Passover is an important festival for the Jews, commemorating the Hebrews' escape from enslavement in Egypt. The first of the three chief religious festivals of the Jews, Pesach, or Passover as it is known as, boasts of having both historical and agricultural significance. It marks the beginning or the onset of the agricultural season in Israel. However, the spotlight of the festival is mainly the Exodus of Hebrew slaves from Egypt, after generations and generations of slavery. Talking about the name, Pesach in Hebrew actually stands for the phrase ‘passing over'. According to the popular belief, it is alleged that death 'passed over' the houses of the Jews, while afflicting Egyptians with the tenth plague. Hence, the name of the festival is 'Pesach' or 'Passover'. Jews and Christians all over the world celebrate the festival with great pomp and show. Christians mainly celebrate the festival 'Passover' with a view that 'Jesus was the sacrificial lamb of God that delivered all mankind from the slavery of sins.
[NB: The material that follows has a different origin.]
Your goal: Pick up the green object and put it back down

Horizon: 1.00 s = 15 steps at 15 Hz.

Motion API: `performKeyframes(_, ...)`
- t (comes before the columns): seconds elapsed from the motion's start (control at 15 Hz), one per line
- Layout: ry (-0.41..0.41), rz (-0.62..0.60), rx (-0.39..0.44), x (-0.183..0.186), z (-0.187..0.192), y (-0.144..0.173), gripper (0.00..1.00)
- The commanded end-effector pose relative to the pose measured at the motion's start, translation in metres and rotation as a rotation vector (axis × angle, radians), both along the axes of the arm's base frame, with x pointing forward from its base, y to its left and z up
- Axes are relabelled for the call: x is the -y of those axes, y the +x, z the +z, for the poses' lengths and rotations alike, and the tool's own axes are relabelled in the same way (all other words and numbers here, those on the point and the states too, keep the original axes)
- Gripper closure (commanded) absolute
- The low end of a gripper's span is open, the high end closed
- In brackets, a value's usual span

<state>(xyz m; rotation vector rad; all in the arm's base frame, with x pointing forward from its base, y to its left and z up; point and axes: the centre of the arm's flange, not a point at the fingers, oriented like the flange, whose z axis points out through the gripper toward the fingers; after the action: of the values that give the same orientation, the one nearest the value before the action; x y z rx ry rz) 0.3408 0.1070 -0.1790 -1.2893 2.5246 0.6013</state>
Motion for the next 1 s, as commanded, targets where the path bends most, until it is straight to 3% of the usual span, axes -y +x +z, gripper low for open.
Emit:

Sanctimonious practices, revelry, merriment and celebrations mark the onset of Passover. The festivity generally begins on the 14th day of the month of Nisan (equivalent to March and April in Gregorian calendar), which is the first month of the Hebrew calendar's festival year, according to the Hebrew Bible. According to the narrative of the Exodus, YHWH inflicted ten plagues upon the Egyptians, before Pharaoh would release his Hebrew slaves, the tenth one being the most cruel - death of the firstborns. The Israelites were saved as death ‘passed over' them, because they had marked their doorposts of their homes with the blood of a spring lamb. While festivities continue for eight days, Seder is observed only on its first two nights. The Fast of the Firstborn is observed on the day before Pesach. This is mainly done to commemorate the fact that firstborns of Israelites were saved during the slaying in Egypt. In short, one can say that Passover is truly a time for merriment and happiness for Jews, as they rejoice the freedom and independence bestowed upon them.